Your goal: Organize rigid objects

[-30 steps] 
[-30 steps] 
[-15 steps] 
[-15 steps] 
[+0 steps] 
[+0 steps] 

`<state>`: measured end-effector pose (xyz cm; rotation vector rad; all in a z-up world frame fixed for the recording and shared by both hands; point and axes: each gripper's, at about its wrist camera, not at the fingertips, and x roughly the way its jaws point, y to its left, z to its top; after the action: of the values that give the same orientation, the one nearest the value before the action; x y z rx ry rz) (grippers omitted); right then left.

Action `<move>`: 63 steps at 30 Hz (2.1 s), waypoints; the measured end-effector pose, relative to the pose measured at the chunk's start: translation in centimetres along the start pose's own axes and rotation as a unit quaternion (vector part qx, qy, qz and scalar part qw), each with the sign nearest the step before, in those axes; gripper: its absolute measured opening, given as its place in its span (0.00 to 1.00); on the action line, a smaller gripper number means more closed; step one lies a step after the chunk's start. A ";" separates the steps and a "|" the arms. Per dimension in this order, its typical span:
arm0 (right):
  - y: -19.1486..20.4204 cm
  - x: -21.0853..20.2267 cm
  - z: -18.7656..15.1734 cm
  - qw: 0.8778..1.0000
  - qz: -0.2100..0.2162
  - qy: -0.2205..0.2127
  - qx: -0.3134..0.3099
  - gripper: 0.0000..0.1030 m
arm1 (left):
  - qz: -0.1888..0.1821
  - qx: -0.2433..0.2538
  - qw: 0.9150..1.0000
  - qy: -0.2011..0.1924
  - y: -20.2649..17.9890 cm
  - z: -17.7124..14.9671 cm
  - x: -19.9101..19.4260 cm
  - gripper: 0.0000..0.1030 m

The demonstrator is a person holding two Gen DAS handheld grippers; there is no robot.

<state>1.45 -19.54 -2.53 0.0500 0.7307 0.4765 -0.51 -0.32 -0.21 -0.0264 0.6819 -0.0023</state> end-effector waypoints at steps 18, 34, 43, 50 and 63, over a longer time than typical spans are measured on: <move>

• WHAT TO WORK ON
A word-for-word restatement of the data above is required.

• ANSWER SPACE
Your goal: Organize rigid objects

[-30 steps] 
[-30 steps] 
[-15 steps] 
[-15 steps] 
[+0 steps] 
[+0 steps] 

`<state>`: measured end-effector pose (xyz cm; rotation vector rad; all in a z-up world frame fixed for the recording and shared by both hands; point and axes: each gripper's, at about its wrist camera, not at the fingertips, and x roughly the way its jaws point, y to its left, z to its top; after the action: of the values that give the same orientation, the one nearest the value before the action; x y z rx ry rz) (grippers omitted); right then left.

Action `<move>`: 63 steps at 30 Hz (2.1 s), waypoints; the measured end-effector pose, relative to the pose measured at the chunk's start: translation in centimetres along the start pose's own axes and rotation as a unit quaternion (vector part qx, qy, qz and scalar part qw), each with the sign nearest the step before, in those axes; gripper: its absolute measured opening, given as its place in its span (0.00 to 1.00); on the action line, a smaller gripper number means more closed; step one lies a step after the chunk's start. A ";" separates the steps and a "|" the arms. Per dimension in this order, its typical span:
arm0 (right):
  - y: -19.1486..20.4204 cm
  - x: -21.0853..20.2267 cm
  - z: -18.7656..15.1734 cm
  - qw: 0.8778..1.0000
  - qz: -0.2100..0.2162
  - qy: -0.2205..0.2127
  - qx: -0.3134..0.3099
  - gripper: 0.0000..0.1030 m
arm1 (left):
  - qz: -0.1888..0.1821
  - qx: -0.2433..0.2538
  - qw: 0.9150..1.0000
  - qy: -0.2011..0.1924
  - y: -20.2649..17.9890 cm
  - z: -17.7124..14.9671 cm
  - x: -19.9101..19.4260 cm
  - gripper: 0.0000..0.1030 m

The demonstrator is a person holding two Gen DAS handheld grippers; there is no robot.

<state>1.45 -19.54 -2.53 0.0500 0.7307 0.4765 -0.51 -0.32 -0.21 -0.0264 0.6819 -0.0023</state> end-effector waypoints at steps 18, 34, 43, 50 and 63, over a longer time than typical spans are measured on: <move>

No other output is needed; the exercise is complete.